During one of these "problematic phases" we talked again to the provider and, as always, got the answer that they do not see any errors on their side. Nevertheless we asked them to reset the line card in their WDM equipment. Nearly instantly the performance went back to normal. Crazy, switching the ports on our Brocade switches did not do anything but doing the same on their WDMs instantly solves the problem. Well, we thought of an error in the line card of the WDM so we asked the provider to replace the line card. After a short discussion they agreed and changed the line card. Things ran smoothly for several weeks. Suddenly again the errors on our ports started to grow and once again hit the performance of our SAN (as we are highly dependent on a stable and fast ISL between the two DataCore nodes). Learning from actions in the past we asked the provider to reset the linecard and again, the problem was solved. Unfortunately it was the line card the provider already replaced so how probable is it that two line cards suffer the same error?

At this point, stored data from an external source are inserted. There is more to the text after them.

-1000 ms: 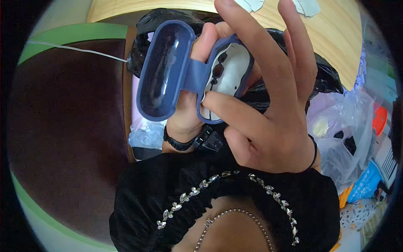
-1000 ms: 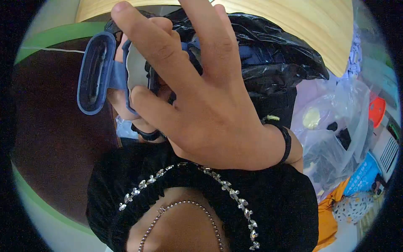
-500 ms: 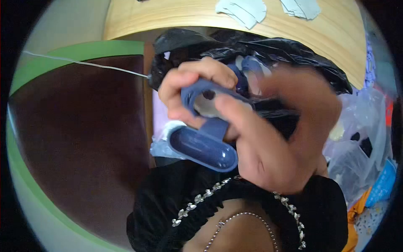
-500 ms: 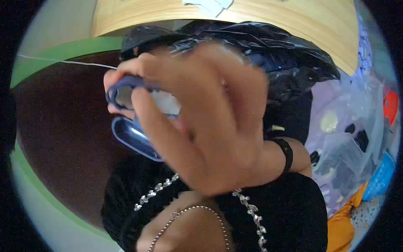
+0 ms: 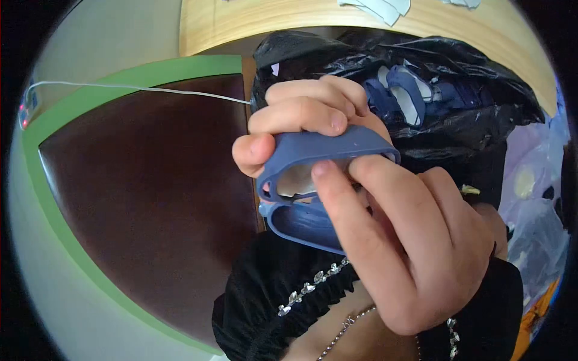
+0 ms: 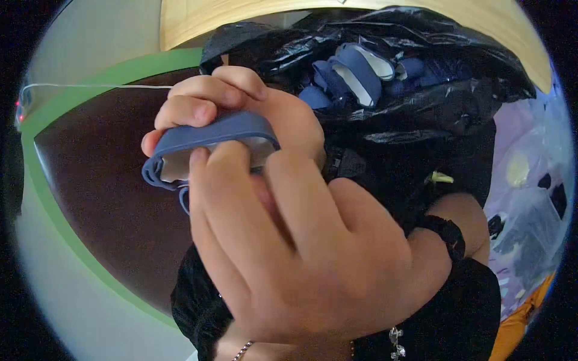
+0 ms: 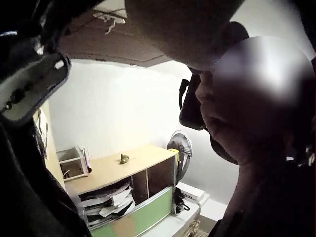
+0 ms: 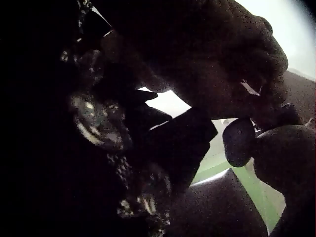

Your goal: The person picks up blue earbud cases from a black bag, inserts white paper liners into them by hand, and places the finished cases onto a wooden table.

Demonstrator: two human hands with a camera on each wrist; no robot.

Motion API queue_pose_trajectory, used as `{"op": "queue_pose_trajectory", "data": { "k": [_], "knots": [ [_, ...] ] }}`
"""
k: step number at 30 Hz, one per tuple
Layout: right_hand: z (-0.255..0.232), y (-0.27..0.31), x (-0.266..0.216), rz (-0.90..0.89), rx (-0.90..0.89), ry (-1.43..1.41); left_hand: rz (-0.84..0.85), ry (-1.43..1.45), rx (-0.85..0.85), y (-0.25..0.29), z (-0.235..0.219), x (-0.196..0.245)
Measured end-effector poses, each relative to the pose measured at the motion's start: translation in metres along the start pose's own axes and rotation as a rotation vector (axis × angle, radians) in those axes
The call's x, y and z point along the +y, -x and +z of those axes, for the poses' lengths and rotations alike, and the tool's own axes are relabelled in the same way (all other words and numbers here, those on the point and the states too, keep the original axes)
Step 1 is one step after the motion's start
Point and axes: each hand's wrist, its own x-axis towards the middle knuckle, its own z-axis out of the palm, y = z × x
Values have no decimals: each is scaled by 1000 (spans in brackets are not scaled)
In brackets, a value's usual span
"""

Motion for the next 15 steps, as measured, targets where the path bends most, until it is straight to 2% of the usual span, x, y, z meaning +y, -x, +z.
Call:
{"op": "queue_pose_trajectory", "data": {
  "k": [1,4,8,15],
  "knots": [
    [-1,0,-7,69,-42,-3,-10,-10,-7,0,-2,1],
    [-3,0,-11,109,-84,-9,-31,-26,-24,1,-4,4],
    [8,5,-6,30,18,25,-49,-43,-37,0,-7,6],
    [12,-1,-9,93,-1,-18,-71,-87,-54,-3,-14,10]
  ]
}}
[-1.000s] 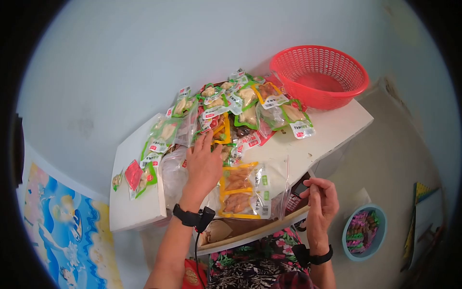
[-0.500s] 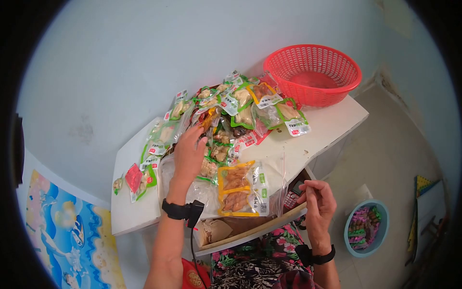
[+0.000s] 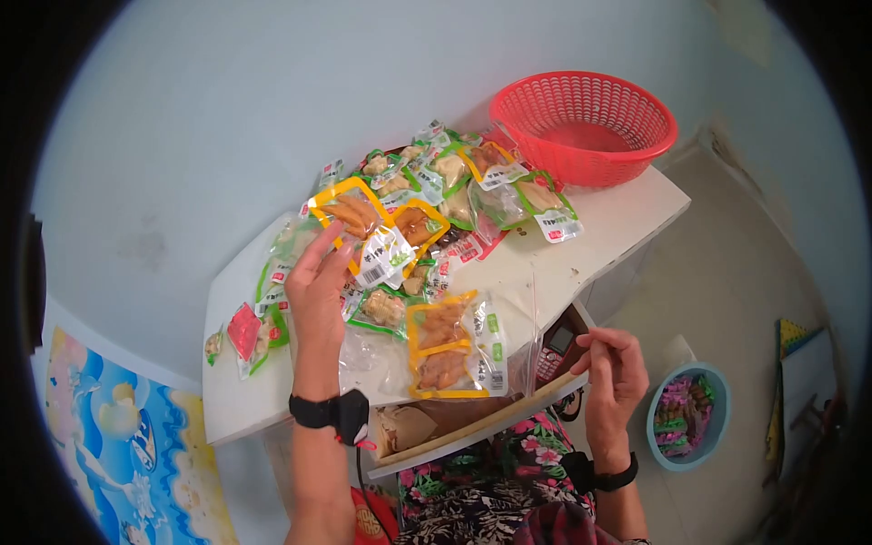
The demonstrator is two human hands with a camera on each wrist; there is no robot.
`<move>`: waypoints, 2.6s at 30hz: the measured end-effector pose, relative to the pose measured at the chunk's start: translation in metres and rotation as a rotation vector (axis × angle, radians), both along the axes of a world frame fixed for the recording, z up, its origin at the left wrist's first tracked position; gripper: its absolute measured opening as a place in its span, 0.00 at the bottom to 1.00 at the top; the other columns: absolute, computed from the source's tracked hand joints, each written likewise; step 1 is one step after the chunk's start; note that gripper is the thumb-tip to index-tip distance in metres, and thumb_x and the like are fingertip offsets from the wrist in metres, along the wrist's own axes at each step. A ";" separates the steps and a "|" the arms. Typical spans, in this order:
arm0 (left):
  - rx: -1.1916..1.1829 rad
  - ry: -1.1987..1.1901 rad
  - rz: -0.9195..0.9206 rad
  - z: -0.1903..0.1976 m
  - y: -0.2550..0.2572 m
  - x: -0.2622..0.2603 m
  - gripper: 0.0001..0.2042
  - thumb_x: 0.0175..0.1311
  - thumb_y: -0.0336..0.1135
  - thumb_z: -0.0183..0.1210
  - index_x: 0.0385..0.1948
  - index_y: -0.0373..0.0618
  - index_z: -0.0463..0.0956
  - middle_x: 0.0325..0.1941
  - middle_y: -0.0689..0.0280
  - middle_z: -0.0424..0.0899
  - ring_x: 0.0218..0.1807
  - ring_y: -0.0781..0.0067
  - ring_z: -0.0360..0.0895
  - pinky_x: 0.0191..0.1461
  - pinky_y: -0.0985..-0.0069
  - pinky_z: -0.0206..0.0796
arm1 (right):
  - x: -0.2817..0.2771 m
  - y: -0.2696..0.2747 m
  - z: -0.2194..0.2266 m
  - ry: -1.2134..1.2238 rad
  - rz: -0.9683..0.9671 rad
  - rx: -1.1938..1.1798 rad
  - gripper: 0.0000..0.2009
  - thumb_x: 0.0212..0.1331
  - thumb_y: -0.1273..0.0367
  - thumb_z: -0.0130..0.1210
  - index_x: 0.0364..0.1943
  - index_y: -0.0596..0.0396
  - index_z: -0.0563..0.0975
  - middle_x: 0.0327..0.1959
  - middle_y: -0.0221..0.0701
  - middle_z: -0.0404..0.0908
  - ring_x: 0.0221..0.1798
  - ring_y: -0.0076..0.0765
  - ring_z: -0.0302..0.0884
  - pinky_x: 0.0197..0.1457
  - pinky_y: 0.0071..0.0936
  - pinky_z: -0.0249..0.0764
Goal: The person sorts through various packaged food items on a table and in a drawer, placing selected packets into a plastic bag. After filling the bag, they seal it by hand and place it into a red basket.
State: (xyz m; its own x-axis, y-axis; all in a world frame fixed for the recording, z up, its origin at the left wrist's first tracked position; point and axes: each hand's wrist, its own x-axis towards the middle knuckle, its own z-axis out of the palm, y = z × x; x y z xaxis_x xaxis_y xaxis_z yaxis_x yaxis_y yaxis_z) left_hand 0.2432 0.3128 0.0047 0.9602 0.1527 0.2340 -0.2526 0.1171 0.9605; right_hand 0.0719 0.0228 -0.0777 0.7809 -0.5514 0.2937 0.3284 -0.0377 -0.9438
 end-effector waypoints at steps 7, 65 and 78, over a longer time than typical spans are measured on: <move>-0.302 -0.029 -0.176 -0.003 -0.054 -0.088 0.25 0.69 0.17 0.61 0.68 0.36 0.75 0.57 0.61 0.86 0.55 0.77 0.82 0.60 0.75 0.77 | -0.006 0.020 0.036 0.001 0.248 0.107 0.14 0.70 0.74 0.60 0.58 0.59 0.77 0.49 0.34 0.85 0.41 0.24 0.82 0.48 0.23 0.78; 0.553 -0.309 0.044 -0.082 -0.031 -0.140 0.28 0.73 0.28 0.59 0.73 0.34 0.63 0.73 0.49 0.70 0.75 0.52 0.68 0.77 0.53 0.61 | 0.035 0.003 0.022 0.626 0.660 0.138 0.15 0.71 0.67 0.62 0.56 0.61 0.77 0.32 0.26 0.83 0.20 0.16 0.74 0.19 0.15 0.63; 0.454 -0.167 0.045 -0.099 -0.026 -0.142 0.33 0.77 0.30 0.54 0.79 0.31 0.51 0.82 0.43 0.54 0.85 0.40 0.49 0.85 0.49 0.46 | 0.021 0.073 0.010 0.449 0.586 0.016 0.11 0.71 0.69 0.64 0.47 0.65 0.79 0.33 0.28 0.84 0.39 0.20 0.78 0.43 0.25 0.75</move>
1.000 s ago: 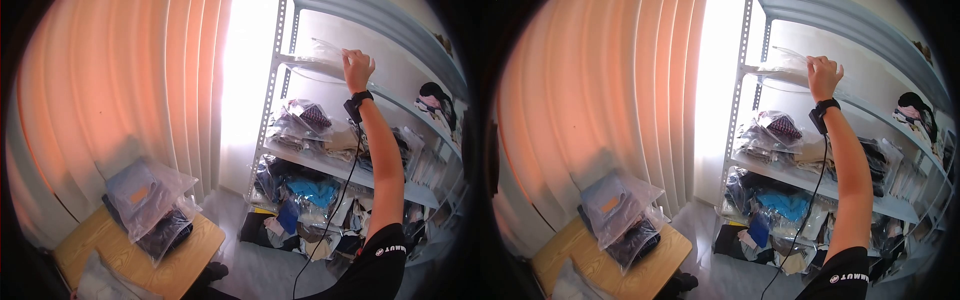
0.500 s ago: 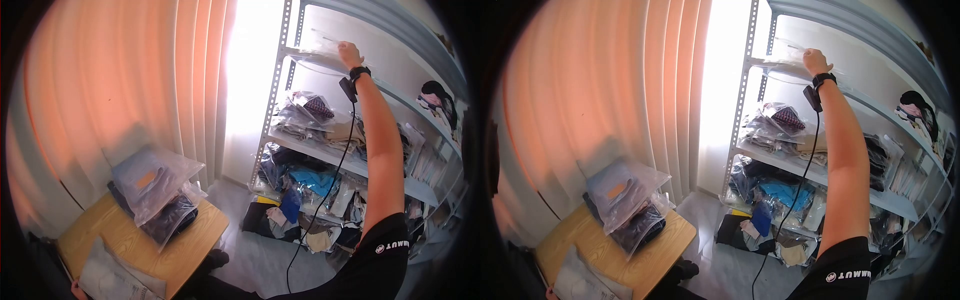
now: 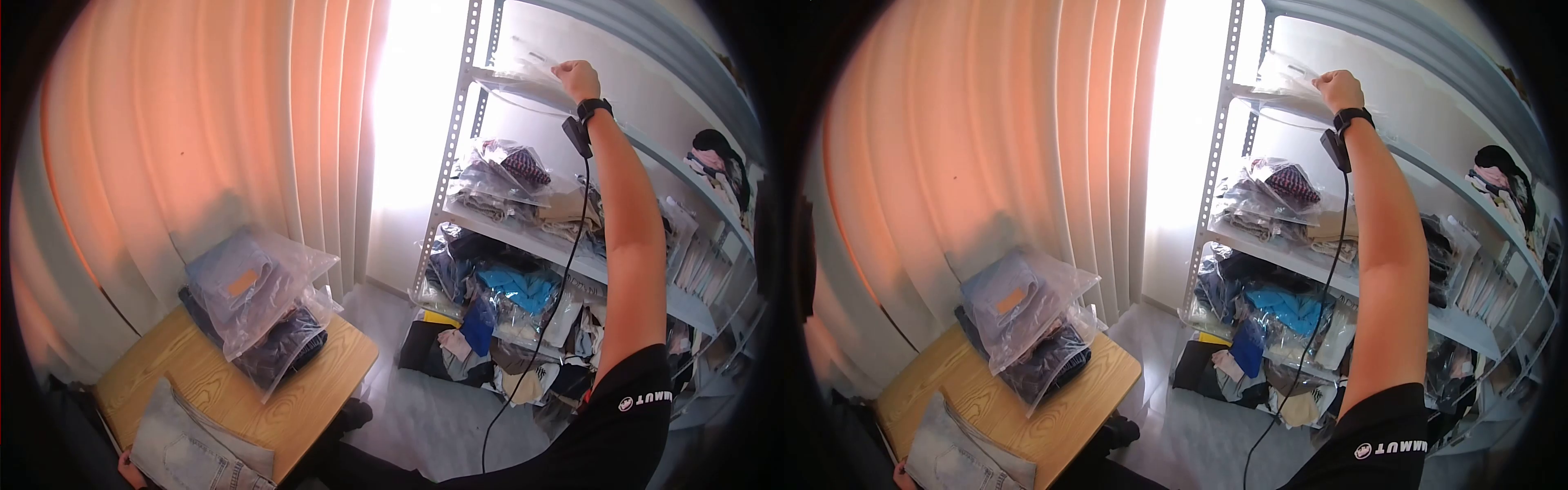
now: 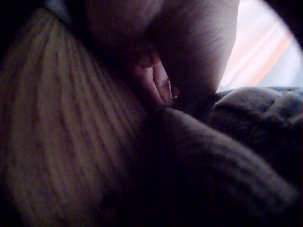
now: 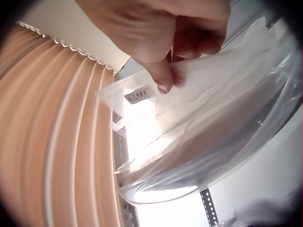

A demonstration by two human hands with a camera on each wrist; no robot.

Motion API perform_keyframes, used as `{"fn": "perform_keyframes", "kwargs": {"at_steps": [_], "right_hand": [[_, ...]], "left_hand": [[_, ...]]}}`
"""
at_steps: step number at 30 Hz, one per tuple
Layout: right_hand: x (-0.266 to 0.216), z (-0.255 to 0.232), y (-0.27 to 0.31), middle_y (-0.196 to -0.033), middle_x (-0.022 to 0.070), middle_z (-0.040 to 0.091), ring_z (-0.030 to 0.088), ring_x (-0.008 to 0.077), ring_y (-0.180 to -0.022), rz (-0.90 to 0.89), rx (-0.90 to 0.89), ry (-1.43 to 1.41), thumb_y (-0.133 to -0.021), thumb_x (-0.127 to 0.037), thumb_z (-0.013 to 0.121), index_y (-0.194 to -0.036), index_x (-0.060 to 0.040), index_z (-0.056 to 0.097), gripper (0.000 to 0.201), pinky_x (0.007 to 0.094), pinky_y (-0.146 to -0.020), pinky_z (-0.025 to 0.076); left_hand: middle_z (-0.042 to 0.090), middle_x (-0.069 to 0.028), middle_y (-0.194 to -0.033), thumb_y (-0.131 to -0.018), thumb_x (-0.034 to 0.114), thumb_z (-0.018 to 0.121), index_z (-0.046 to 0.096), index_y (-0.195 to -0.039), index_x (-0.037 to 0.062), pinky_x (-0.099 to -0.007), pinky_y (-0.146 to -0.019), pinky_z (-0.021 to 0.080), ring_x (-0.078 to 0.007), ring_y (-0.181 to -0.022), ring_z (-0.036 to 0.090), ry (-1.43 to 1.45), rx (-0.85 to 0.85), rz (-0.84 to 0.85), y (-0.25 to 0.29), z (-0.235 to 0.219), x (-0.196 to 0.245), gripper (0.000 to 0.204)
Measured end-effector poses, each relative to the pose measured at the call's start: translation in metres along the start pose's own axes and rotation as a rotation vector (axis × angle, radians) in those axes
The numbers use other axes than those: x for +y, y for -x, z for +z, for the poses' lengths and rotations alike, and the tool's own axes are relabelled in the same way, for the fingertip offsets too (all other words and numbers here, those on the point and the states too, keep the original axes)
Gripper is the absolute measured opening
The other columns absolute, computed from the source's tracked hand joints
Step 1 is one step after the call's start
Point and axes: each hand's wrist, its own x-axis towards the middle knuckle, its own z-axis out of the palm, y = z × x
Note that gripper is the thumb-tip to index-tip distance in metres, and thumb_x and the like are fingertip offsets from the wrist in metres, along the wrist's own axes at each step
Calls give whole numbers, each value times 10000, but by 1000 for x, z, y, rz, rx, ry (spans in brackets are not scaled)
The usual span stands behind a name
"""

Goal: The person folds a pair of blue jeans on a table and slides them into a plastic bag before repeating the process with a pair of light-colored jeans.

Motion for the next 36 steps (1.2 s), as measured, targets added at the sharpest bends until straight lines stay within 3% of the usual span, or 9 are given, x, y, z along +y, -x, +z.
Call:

During on of the escalation telephone conferences we got a hint from one of the providers specialists that these symptoms could be caused by incompatible SFP modules in the WDM and the Brocade SAN switches. As Brocade has a list of qualified SFPs you are allowed to use we decided to change the SFPs in the WDMs. The WDMs take any SFP so we took exactly the same SFPs for the WDM as for the SAN switches. Since the day we changed these SFPs no errors AT ALL are shown in our switch logs. So it seems that these environments heavily depend on a proper interaction between the SFPs. It seems that if you use "incompatible" SFPs things will work but eveery now and then there will be some problem happen that forces one of the two componentes to inject errors in the data stream but won't log ANYTHING. For theses SFPs, everthing is fine but the data stream is quite unusable.
This example also shows you that testing the lines for 1-2 hours is useless. These errors will happen after several days (or more) and several millions or billions of packets. Normally you should test the lines for several days before taking them into production just as you would do with a critical server's memory. A memory test run for only a few hours and only a single pass isn't an evidence for an error-free operation.
Another word to some forum entries around what is an acceptable error count ISL ports. No matter if you talk about CRCs, enc_in, enc_out, discards or even buffer low credits, don't get fooled. The only acceptable number of errors in a production environment is ZERO! Everything else will hit you sooner or later hit.
We have our lessons learned, perhaps these articles can help you avoiding the same.